Page updated 28th May 2018
Situated just off the top of Fore Street in what was a narrow alleyway and is now an important part of the one-way system, this little church, whose origins are probably Celtic, has some important Norman architectural features. It retains its Norman windows and the arches lining each side of the nave, separating it from the side aisles.
The earliest record of the church is when it was included in the will of Peter de Palerna, in the reign of King John. During the 14th to 16th centuries, it was used as a centre of worship by many merchants and Mayors of Exeter, and memorials and tombs of some are still evident. There are up to eight City Magistrates buried within the precincts of the church.
In 1636, the Puritans ordered the number of churches in the city be reduced to four–St Mary Arches' being one of the four survived, but it would seem its stained glass was removed. Having been deprived of its ancient glass, there is a record in 1641 of funds collected "for the new glazing ye church windows in Mary Arches parish where ye olde painted glass had been taken down by a late order from ye House of Commons in Parliament."
The interior is of a nave, with north and south aisles, and a chancel approached with shallow steps from the nave. An important feature of the church is the Norman arches of the nave, from which it is name. There are four bays on each side, with plain circular columns of late Norman style, and square capitals decorated with scollop moulding, and traces of chevron ornament on the edge of the abacus. They date from the end of the 11th or early 12th Century.

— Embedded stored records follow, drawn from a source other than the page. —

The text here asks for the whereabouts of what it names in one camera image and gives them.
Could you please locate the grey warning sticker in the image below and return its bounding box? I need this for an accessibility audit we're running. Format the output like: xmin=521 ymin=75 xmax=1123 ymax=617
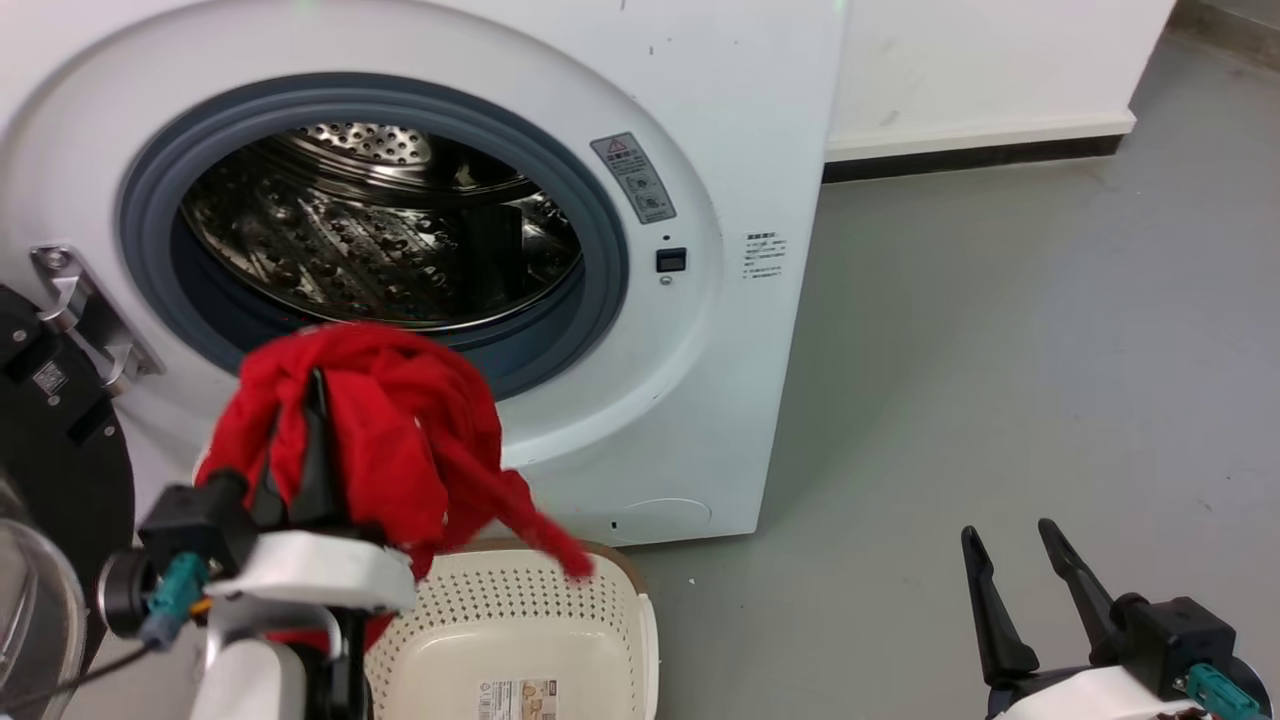
xmin=590 ymin=132 xmax=678 ymax=225

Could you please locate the teal camera connector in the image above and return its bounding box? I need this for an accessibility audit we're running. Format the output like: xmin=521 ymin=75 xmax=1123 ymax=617
xmin=139 ymin=552 xmax=212 ymax=652
xmin=1186 ymin=663 xmax=1264 ymax=720

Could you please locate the round filter cover panel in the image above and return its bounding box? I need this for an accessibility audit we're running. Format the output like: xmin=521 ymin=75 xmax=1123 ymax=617
xmin=609 ymin=497 xmax=714 ymax=547

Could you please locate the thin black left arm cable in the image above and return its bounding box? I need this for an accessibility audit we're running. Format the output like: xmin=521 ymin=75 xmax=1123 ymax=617
xmin=0 ymin=643 xmax=153 ymax=714

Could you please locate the paper label on basket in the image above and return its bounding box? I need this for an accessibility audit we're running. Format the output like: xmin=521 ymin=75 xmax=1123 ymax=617
xmin=477 ymin=678 xmax=560 ymax=720

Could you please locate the metal door hinge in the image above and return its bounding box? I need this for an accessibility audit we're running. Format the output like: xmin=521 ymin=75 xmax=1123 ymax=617
xmin=30 ymin=245 xmax=167 ymax=397

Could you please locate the red garment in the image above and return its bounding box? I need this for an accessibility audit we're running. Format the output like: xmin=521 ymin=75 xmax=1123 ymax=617
xmin=194 ymin=321 xmax=597 ymax=653

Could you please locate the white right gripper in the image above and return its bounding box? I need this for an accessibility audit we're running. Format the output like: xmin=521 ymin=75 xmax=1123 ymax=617
xmin=961 ymin=518 xmax=1213 ymax=720

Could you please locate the grey rubber door gasket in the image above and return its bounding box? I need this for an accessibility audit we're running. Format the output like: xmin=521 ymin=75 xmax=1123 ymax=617
xmin=116 ymin=72 xmax=632 ymax=403

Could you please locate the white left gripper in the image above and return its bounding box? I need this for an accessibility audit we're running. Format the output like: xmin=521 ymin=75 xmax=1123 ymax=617
xmin=204 ymin=368 xmax=420 ymax=617

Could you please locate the small printed text label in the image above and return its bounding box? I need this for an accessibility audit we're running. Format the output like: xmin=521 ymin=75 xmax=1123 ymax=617
xmin=742 ymin=232 xmax=789 ymax=282

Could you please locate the steel perforated washer drum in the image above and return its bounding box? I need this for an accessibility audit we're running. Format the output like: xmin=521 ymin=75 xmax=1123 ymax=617
xmin=180 ymin=122 xmax=585 ymax=332

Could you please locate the white front-load washing machine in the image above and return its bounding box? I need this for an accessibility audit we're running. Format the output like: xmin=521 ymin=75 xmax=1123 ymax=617
xmin=0 ymin=0 xmax=849 ymax=549

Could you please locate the cream perforated laundry basket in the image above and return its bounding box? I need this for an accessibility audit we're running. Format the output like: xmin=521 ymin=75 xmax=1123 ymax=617
xmin=364 ymin=540 xmax=662 ymax=720

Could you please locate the teal right camera connector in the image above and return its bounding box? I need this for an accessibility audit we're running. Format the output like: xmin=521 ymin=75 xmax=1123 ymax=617
xmin=1186 ymin=663 xmax=1264 ymax=720

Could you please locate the teal left camera connector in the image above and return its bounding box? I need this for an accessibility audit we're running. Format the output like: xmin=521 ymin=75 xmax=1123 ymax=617
xmin=139 ymin=552 xmax=212 ymax=652

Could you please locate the black round washer door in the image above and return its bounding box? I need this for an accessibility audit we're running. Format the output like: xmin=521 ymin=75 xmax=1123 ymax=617
xmin=0 ymin=285 xmax=137 ymax=720

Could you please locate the black wall baseboard strip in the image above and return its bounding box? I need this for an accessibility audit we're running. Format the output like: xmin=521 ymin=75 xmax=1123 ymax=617
xmin=822 ymin=133 xmax=1128 ymax=185

The church has evidence of its connection with commerce with a gravestone that has a commerce mark carved into it, and the tomb of Thomas Andrew being adorned with the arms of the Merchant Adventurers., these having a "nebuly (wavy edge of a cloud) of six on a chief quarterly 1st and 4th of a lion of England, 2nd and 3rd two roses."

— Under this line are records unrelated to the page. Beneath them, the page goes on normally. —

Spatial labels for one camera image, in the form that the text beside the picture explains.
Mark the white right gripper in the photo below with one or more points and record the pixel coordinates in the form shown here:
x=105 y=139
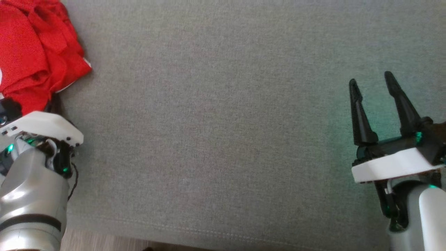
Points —
x=390 y=164

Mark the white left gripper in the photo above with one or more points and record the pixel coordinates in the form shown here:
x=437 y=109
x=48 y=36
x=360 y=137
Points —
x=45 y=125

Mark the red basketball jersey white trim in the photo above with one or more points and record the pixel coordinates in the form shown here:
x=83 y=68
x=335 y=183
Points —
x=31 y=52

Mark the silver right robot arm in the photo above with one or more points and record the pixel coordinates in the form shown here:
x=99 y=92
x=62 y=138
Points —
x=425 y=216

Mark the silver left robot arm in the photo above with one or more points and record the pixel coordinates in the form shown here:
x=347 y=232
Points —
x=31 y=195

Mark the grey fabric sofa seat cushion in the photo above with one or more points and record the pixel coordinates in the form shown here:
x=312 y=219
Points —
x=223 y=122

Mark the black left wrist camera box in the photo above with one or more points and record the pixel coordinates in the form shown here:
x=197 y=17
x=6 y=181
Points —
x=10 y=109

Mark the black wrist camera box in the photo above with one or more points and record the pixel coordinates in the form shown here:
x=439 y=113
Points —
x=10 y=109
x=433 y=143

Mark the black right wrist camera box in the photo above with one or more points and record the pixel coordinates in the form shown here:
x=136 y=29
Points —
x=433 y=143

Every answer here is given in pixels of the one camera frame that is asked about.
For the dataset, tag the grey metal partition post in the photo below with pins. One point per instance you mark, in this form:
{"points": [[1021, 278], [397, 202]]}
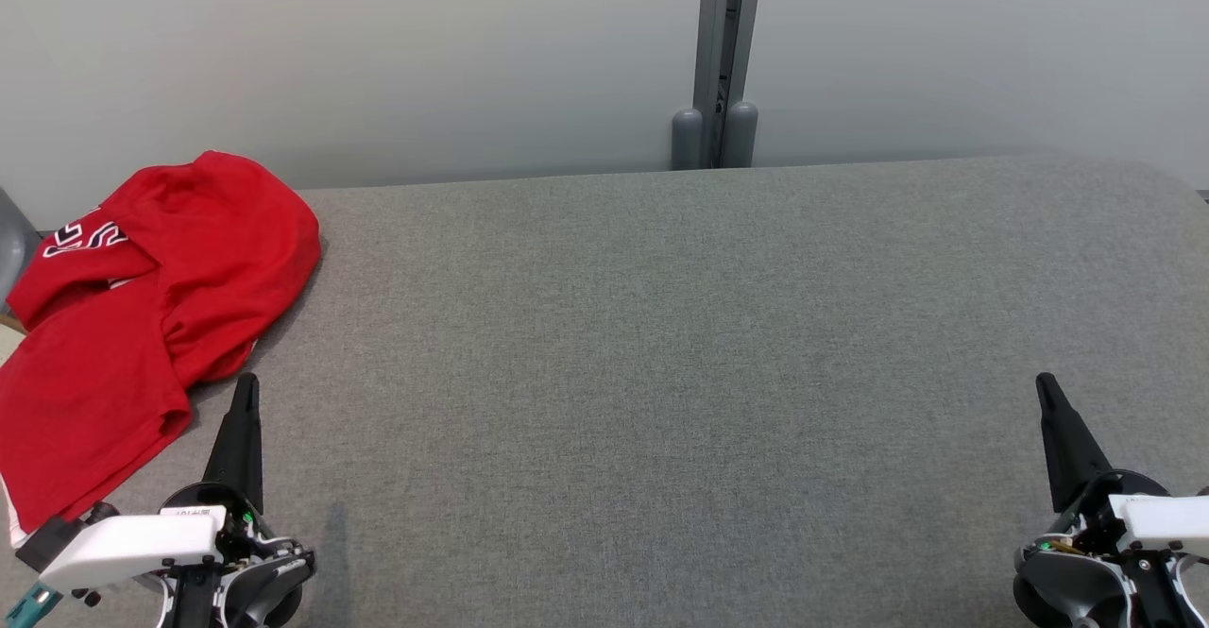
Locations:
{"points": [[725, 33]]}

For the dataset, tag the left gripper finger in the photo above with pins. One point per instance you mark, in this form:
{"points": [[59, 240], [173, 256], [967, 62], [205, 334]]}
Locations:
{"points": [[241, 439]]}

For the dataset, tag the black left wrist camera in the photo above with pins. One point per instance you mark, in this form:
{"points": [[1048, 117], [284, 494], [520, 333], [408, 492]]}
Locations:
{"points": [[52, 538]]}

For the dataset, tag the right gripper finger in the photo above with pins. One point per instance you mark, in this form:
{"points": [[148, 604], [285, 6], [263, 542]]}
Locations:
{"points": [[1067, 439]]}

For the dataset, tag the grey curved stand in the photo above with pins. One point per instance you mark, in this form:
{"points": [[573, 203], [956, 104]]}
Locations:
{"points": [[14, 250]]}

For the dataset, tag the red basketball jersey number 23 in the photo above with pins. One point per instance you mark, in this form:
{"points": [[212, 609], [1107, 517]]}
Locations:
{"points": [[85, 392]]}

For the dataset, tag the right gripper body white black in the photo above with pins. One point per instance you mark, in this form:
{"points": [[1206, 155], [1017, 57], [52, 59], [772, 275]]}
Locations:
{"points": [[1162, 519]]}

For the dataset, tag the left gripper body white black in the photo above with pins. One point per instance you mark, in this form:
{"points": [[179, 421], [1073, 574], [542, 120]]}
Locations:
{"points": [[132, 548]]}

In September 1739, John Wesley was offered the chance to preach from the church by Robert Wight, Prebendery. Edith Cresswell wrote:
"John Wesley visited Exeter, and St. Mary Arches was lent to him for the morning and evening service. But his sermon in the morning displeased the Rector, who withdrew his consent to Wesley's preaching again, one of his objections being that though Mr. Wesley's doctrine was of the Church of England, it was dangerous, and might lead people into enthusiasm."

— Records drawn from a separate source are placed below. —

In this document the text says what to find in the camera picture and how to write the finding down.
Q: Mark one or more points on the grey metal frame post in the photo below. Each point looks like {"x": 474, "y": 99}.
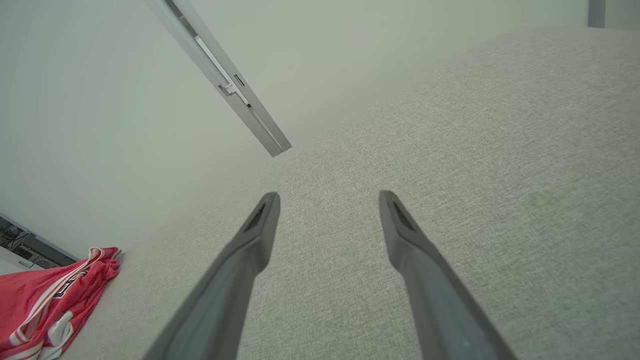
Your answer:
{"x": 596, "y": 12}
{"x": 260, "y": 125}

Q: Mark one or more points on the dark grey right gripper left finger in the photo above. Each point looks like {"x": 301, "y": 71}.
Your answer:
{"x": 225, "y": 300}

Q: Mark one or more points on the red white striped jersey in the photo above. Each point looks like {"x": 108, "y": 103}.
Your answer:
{"x": 30, "y": 290}

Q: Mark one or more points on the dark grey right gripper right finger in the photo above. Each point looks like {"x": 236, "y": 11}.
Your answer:
{"x": 430, "y": 300}

When the public conduit situated outside the College of the Vicars Choral in South Street was demolished in 1830, the four decorative stone balls on the top were relocated onto the four corners of the tower of St Mary Arches, where they remain to this day.
In 1918, a former St David's School pupil, and St Mary Arches' choir boy, Gunner William Ford was awarded the DCM for gallantry. Mr. Reginald J. Woodland, of Howell Road, passed the Association Examination of the Royal College of Organists at the age of 26. He had been appointed organist at the church at the age of 15. He acquired a high reputation, and had taken the church's choir to Wells Cathedral in 1931.
The church celebrated the 800th Anniversary of its founding in June 1930, three years before the Cathedral was founded.
The church escaped the actual bombing of 4th May 1942. However, while the sisters of St Wilfrid's Community held a communion service on the next day, a smouldering incendiary bomb erupted. The sisters had to dash into the church to save the processional cross and crucifix. The 15th-century wagon roof was badly damaged and much original furniture was lost.
By 1950, the church had been restored by S Dykes-Bower. On Sunday 8 May, the church was rededicated by The Rt Rev Surtees, Bishop of Crediton, with a large number of parishioners in attendance. The roof, was rebuilt as a barrel vault, using oak and red pine timbers from the US timber store at the Topsham Naval Store that had been held back to repair landing craft damaged during D-Day. The baulks of timber were 16ft long, 11 inches wide and 4 inches tick. One oft repeated, and incorrect, story goes that they used timber from a beached landing craft that took part in the D-day landings. The outside was not so well restored and imitation stone was used to make repairs.
The church is now the home of the colours of Devon's Home Guard, or 'Dad's Army' and those men who died defending Devon during the air-raids. See Home Guard Graves
Sources: Western Morning News (9 May 1950), 2000 Years in Exeter by W G Hoskins. Exeter Churches by Edith Cresswell.
The church in 2006. Note the round balls on the corners of the tower, which came from the public conduit in South Street.